Martin on the TGO Challenge 2017

Martin on the TGO Challenge 2017

Tuesday, 4 December 2007

Sunday 25 November 2007 - Orion Marches

The trip to Jordan has inspired me to get hold of TE Lawrence’s ‘Pillars of Wisdom’. Spending time in this part of the world that has been so troubled by wars and unrest (sadly not unlike many parts of the world I suppose) reminded me of another book in my possession, ‘Orion Marches’ a collection of poems by Michael Roberts. Many of the poems, published in 1939, have deeply emotive wartime themes, such as ‘Victory’ and ‘Defeat’. Roberts was a highly skilled wordsmith, his essay ‘The Poetry and Humour of Mountaineering’ being a supremely rich piece of writing. He was clearly an Alpine enthusiast and a skilled climber as well as a deep thinker. Many of his poems have a mountaineering theme. I can’t say I’m a fan of Alpine starts, but this poem is so evocative that the Dishy Pharmacist and I chose an extract from it for the Reading at our wedding. Picture yourself at a mountain hut high in the Alps on a summer’s day:

The Green Lake

Eloquent are the hills: their power speaks
In ice, rock and falling stone;
The voices of croziered fern, wood-sorrel, gentian, edelweiss,
Lead upward to the summit or the high col.

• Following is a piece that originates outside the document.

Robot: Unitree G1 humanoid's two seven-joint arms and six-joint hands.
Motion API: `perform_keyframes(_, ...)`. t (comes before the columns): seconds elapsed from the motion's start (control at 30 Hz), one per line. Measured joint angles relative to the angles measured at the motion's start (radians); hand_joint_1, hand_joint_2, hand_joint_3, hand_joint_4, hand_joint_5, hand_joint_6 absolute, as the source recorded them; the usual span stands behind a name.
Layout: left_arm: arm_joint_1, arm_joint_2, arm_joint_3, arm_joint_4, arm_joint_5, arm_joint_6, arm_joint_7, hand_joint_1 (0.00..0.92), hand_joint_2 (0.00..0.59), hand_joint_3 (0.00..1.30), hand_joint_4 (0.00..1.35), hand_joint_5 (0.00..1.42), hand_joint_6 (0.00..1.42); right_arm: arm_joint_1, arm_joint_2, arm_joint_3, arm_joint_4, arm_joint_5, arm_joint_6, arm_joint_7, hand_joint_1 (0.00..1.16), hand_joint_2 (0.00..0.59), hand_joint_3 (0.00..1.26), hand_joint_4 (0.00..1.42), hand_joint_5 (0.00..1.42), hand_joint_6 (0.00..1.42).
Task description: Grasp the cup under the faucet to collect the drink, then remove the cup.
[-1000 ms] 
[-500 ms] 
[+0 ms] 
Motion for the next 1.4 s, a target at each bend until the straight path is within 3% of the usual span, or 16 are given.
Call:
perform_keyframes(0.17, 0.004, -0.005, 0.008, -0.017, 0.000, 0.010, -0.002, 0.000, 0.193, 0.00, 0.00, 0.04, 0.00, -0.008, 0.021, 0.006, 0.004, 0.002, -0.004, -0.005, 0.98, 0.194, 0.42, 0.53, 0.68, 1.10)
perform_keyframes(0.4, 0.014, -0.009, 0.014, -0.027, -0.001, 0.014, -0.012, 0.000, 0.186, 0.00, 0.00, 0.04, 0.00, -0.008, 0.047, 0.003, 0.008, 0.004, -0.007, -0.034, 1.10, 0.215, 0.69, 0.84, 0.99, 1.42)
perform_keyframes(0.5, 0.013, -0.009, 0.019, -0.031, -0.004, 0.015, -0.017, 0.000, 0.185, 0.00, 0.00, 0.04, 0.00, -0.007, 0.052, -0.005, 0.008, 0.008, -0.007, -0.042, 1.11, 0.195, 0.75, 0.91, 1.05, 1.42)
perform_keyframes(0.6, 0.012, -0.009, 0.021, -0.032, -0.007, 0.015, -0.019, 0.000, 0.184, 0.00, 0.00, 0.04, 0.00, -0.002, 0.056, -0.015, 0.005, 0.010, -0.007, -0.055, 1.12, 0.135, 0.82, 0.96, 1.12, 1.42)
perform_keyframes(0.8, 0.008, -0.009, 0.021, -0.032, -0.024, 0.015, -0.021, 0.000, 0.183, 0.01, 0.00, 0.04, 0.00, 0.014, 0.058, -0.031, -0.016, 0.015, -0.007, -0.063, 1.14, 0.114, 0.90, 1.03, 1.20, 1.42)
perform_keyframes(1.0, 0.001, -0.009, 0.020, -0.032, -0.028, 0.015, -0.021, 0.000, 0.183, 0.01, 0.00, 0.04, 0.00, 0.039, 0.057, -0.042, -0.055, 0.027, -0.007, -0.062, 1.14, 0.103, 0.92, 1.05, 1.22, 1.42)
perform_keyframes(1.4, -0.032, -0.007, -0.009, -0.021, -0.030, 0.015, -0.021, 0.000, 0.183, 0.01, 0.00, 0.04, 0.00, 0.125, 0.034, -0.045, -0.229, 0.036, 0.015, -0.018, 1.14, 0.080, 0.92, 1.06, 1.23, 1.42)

The mountain lake mirrors the hills, and the white clouds
Move in a blue depth, the hut stands empty:
No one appears all day, nothing disturbs
The symphony of ice and yellow rock and the blue shadow.

And at dusk the familiar sequence: the light
Lingering on the peak; and near the horizon
Apricot-coloured skies, then purple; and the first stars;
An hour of bustle in the hut, and then silence.

Only at two in the morning men stir in the bunks,
Look out of the windows, put on their boots,
Exchange a word with the guardian, curse the cold,
And move with a force beyond their own to the high peaks.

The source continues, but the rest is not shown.